Jakarta, MI - Rencana efisiensi anggaran kembali mencuat, kali ini menyasar gaji ke-13 bagi Aparatur Sipil Negara (ASN). Isu ini muncul setelah pemerintah sebelumnya mewacanakan pemotongan gaji pejabat negara, termasuk menteri dan anggota DPR.
Asal tahu saja, gaji ke-13 tidak hanya diberikan kepada ASN, tetapi juga kepada PPPK, TNI, Polri, serta pejabat negara. Pembayarannya dijadwalkan paling cepat pada Juni 2026.

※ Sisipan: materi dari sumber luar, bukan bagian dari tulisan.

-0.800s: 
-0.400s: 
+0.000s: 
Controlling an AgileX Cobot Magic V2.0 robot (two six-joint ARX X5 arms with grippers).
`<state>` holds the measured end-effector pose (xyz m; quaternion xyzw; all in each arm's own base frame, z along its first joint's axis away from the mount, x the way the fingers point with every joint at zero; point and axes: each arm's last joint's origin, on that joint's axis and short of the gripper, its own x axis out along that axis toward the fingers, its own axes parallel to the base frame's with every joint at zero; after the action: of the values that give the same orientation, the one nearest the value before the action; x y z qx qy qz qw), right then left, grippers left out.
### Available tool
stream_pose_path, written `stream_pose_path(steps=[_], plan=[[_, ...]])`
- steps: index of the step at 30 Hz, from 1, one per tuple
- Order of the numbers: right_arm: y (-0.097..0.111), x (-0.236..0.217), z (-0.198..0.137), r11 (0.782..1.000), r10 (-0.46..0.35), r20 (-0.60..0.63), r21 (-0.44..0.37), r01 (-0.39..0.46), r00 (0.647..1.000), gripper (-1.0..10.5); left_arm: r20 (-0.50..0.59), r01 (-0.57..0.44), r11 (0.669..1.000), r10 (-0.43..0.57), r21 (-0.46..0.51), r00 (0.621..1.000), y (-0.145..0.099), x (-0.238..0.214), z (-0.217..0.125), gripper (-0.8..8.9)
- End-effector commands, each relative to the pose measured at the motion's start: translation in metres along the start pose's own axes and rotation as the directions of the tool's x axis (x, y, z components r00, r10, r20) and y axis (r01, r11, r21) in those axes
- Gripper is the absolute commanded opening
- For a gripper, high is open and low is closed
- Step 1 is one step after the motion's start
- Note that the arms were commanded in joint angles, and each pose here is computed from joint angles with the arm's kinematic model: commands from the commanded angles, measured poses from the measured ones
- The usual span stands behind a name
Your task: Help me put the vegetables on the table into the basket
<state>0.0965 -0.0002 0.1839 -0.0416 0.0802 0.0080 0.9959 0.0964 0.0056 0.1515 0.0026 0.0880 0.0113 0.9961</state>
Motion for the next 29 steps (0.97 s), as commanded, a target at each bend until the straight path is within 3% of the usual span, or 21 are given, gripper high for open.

Terkait hal itu, Menteri Keuangan (Menkeu) Purbaya Yudhi Sadewa buka suara. Dia menegaskan pemerintah belum mengambil keputusan terkait efisiensi gaji ke-13.
"Masih dipelajari atau tahap kajian (efisiensi gaji ke-13 ASN)," kata dia dalam keterangannya, Jakarta, Rabu (8/4/2026).
Karena masih dalam tahap kajian, dia meminta publik untuk menunggu keputusan resmi dari pemerintah.
Sebelumnya, Presiden Prabowo Subianto sempat menyampaikan rencana penghematan anggaran melalui pemotongan gaji pejabat negara. Langkah ini dipertimbangkan sebagai upaya menjaga stabilitas ekonomi di tengah tekanan global, terutama akibat kenaikan harga energi.
Presiden juga menyinggung contoh kebijakan serupa yang dilakukan Pakistan, di mana pemerintahnya memangkas gaji pejabat untuk membantu kelompok masyarakat yang lebih rentan.
Meski begitu, hingga saat ini belum ada keputusan final terkait nasib gaji ke-13 ASN, sehingga masyarakat diminta menunggu perkembangan lebih lanjut.